To put the equations into words on the slide “Put into context: Model and Parameters”, the predicted value/score (denoted as yhat) is equal to a sum of the K trees of the model, which each maps the attributes to scores. So far so good, I think.
Then in this slide shown below it gives a mock example of a decision tree that calculates the amount that someone likes a computer game X. (Aside: Isn’t this a weird example? Who likes a computer game X by an amount 2? What does that even mean? Why not choose an example that has a more concrete, relatable meaning?)

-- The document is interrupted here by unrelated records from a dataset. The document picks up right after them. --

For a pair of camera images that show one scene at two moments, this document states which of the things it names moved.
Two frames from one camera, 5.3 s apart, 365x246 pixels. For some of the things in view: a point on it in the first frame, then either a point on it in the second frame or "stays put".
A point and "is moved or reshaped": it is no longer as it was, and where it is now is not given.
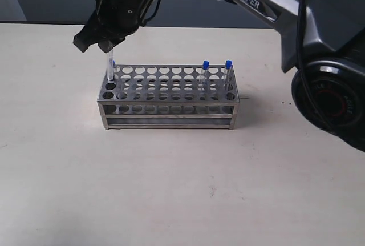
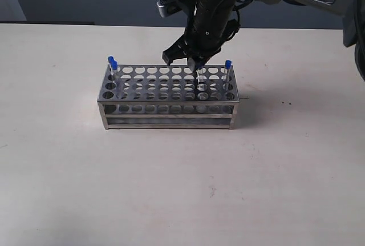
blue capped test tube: x=228 y=76 stays put
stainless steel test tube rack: x=167 y=97 stays put
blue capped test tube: x=110 y=64 is moved or reshaped
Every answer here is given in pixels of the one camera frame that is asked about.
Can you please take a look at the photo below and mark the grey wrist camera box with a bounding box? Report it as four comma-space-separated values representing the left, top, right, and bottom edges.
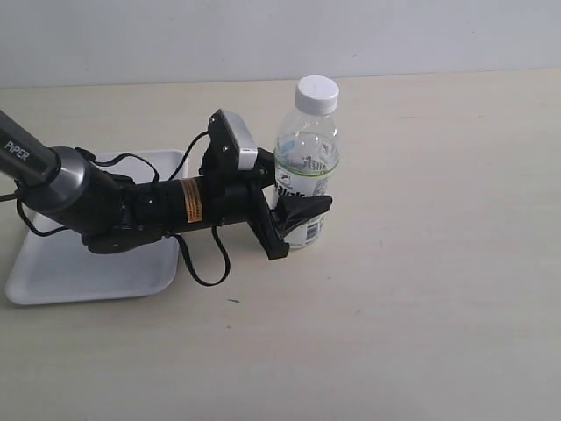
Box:
199, 109, 258, 175

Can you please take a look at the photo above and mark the clear plastic drink bottle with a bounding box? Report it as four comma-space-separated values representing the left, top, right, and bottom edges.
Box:
272, 100, 341, 250

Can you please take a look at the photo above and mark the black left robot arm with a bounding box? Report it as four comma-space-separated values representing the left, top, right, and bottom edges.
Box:
1, 109, 332, 260

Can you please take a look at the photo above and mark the black camera cable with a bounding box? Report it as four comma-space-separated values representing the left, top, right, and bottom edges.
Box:
0, 130, 231, 287

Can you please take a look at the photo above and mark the white rectangular tray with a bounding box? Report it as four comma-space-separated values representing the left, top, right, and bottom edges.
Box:
4, 149, 190, 307

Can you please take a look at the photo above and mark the white bottle cap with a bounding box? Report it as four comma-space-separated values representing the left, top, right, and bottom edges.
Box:
295, 75, 339, 116

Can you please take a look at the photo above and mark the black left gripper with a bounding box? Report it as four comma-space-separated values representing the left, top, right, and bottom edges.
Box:
168, 147, 333, 260

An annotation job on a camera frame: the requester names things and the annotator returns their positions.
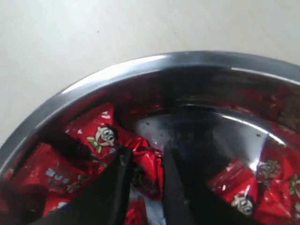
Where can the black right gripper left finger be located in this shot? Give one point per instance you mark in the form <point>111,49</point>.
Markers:
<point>103,202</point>

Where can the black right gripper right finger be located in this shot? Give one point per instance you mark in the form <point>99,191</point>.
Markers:
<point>188,201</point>

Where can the red candy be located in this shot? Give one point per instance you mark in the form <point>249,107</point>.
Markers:
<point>148,170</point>
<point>237,185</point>
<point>98,130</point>
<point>47,167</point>

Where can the round steel bowl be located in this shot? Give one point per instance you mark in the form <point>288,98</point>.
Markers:
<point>213,106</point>

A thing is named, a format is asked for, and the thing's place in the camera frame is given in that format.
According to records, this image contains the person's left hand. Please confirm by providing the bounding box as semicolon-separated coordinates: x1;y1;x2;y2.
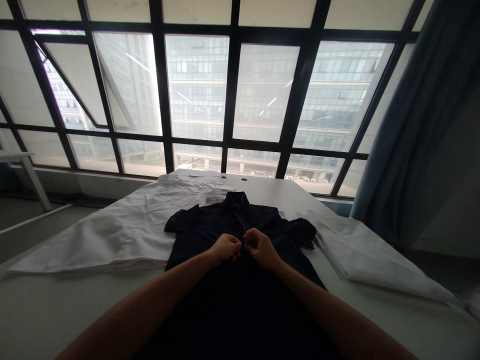
208;233;243;264

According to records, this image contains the person's right hand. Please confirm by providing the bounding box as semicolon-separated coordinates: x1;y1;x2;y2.
243;227;283;268

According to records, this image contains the dark navy short-sleeved shirt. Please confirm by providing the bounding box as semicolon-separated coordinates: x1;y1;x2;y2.
131;191;340;360

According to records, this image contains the stack of white shirts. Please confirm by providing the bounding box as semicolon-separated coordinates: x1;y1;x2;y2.
6;169;238;275

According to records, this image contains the folded white garment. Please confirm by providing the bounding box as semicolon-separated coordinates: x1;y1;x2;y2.
296;210;463;305

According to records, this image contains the large black-framed window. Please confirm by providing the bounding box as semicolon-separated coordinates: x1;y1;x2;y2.
0;0;436;200

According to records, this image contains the blue-grey curtain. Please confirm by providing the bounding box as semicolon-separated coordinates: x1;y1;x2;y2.
349;0;480;260

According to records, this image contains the white side table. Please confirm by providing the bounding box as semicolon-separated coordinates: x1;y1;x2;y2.
0;149;53;237

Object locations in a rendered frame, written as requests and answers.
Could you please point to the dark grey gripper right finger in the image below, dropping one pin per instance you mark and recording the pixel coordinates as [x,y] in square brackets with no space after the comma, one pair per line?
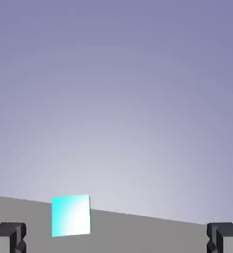
[225,233]

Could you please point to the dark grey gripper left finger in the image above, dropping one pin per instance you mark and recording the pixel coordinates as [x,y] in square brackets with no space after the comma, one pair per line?
[8,233]

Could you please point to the small cyan cube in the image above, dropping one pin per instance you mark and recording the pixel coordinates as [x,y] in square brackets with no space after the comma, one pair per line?
[71,215]

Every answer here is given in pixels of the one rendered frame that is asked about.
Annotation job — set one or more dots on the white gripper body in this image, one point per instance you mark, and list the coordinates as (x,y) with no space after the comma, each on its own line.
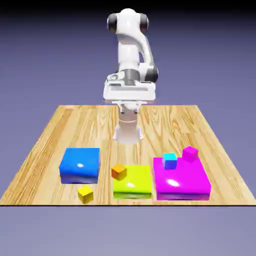
(129,93)

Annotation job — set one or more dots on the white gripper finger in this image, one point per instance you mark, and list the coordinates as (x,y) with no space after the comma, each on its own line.
(122,109)
(136,109)

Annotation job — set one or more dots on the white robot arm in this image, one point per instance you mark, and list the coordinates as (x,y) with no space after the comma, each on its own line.
(128,50)

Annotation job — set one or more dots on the small cyan cube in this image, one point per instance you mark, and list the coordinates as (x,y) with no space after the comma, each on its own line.
(170,161)

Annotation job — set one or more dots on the small orange cube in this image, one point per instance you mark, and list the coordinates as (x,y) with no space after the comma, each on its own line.
(119,172)

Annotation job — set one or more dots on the small magenta cube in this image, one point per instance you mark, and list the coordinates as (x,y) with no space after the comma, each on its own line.
(190,154)

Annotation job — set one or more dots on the small yellow cube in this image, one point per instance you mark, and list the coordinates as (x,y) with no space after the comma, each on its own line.
(85,194)

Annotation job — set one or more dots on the large blue box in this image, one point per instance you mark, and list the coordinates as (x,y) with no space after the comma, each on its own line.
(80,162)

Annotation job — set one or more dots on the large lime yellow box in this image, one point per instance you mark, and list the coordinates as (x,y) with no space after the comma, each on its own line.
(134,180)

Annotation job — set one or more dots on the large magenta box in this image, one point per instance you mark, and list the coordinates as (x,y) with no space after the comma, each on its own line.
(180,180)

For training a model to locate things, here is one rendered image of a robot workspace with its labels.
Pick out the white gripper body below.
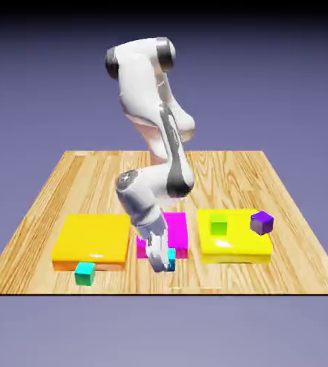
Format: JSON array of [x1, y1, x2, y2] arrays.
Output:
[[140, 214, 172, 273]]

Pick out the small cyan cube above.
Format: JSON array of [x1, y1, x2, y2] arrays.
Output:
[[166, 248, 177, 272]]

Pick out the small green cube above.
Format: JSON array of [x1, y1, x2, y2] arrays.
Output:
[[209, 213, 228, 237]]

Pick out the small teal cube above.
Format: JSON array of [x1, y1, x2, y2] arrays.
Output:
[[74, 261, 97, 287]]

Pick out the small purple cube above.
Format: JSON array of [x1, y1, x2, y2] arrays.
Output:
[[249, 210, 275, 237]]

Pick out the large magenta box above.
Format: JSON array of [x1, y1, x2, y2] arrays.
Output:
[[135, 211, 189, 259]]

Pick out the large orange box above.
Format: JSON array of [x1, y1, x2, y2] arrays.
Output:
[[51, 213, 132, 272]]

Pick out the large yellow box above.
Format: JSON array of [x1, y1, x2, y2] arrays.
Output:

Now this is where I start to get lost. I can tabulate mock data for the mock example, assuming that the model is perfect so that the weights (w1, w2, w3) are equal to the true value. But even that seems weird: what’s the difference between the predicted value and the weights?
x_i: "attributes" y_i, the true score (not yhat_i, which is the predicted score) | | |¯¯¯¯¯¯¯¯¯¯¯¯¯¯¯¯¯¯¯¯¯¯¯¯¯¯¯¯¯¯¯|¯¯¯¯¯¯¯¯¯¯¯¯¯¯¯¯¯¯¯¯¯¯¯¯¯¯¯¯¯¯¯¯¯¯¯| | Age <15 (x_0) | is male (x_1) | Amount likes the computer game X | | 1 | 1 | 2 | (Young boy) | 1 | 0 | 0.1 | (Young girl) | 0 | 1 | -1 | (Old man) | 0 | 0 | -1 | (Old woman) | 0 | 0 | -1 | (Young woman, older than 15)
My question is: Can someone please share what would be the ACTUAL function f? I assume it’s a vector/matrix, but what are the actual numbers? Then my bonus follow up is how would you compute the f for this mock example? I feel it’s such a simple question, but I can’t figure out the answer. If someone could break this down for me in nitty gritty detail it would be a huge help. Thanks!